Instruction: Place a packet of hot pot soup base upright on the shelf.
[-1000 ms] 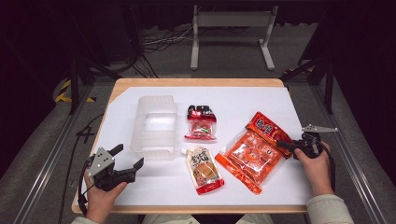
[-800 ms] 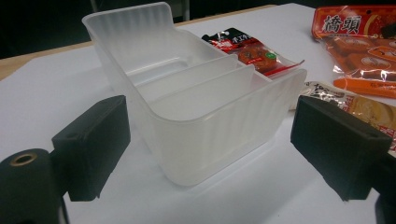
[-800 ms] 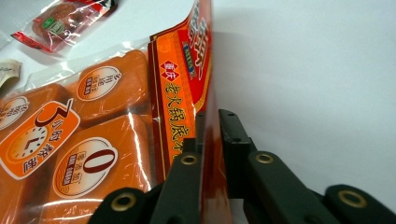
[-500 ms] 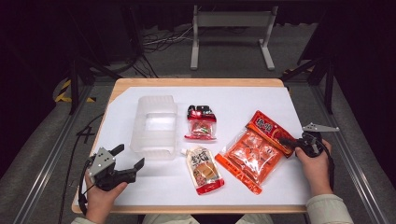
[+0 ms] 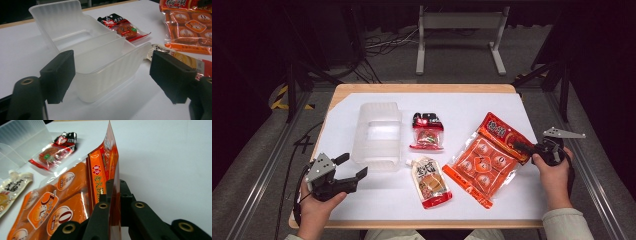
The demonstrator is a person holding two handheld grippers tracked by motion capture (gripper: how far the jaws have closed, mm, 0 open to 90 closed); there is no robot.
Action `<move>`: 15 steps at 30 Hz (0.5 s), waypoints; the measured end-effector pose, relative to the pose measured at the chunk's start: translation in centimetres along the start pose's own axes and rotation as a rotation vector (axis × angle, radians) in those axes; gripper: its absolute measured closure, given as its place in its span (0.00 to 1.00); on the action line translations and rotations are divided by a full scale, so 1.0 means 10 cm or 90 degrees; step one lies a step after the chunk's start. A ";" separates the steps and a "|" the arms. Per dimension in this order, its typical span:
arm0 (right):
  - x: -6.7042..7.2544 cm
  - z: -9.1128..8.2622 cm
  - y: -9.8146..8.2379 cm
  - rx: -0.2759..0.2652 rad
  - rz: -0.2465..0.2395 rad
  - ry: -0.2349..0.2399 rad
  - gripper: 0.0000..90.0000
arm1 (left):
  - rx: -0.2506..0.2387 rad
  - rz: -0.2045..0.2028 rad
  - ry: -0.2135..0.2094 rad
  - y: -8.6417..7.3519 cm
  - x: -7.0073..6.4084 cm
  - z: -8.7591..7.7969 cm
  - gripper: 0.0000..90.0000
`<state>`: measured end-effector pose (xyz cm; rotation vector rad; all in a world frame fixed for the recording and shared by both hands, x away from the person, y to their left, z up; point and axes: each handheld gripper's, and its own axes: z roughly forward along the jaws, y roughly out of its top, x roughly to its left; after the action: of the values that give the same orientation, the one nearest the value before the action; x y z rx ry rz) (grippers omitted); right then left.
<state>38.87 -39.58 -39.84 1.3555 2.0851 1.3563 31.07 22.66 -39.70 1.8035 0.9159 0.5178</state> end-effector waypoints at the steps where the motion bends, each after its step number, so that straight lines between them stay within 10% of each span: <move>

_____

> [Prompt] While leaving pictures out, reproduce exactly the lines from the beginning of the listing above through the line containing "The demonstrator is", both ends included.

> [Your response]
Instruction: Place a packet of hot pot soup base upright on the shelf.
[-1000 ms] 
[-800 ms] 
[-800 ms] 
[-500 ms] 
[+0 ms] 
The demonstrator is a person holding two handheld grippers tracked by motion capture (gripper: how far the jaws have closed, mm, 0 open to 90 closed); there is no robot.

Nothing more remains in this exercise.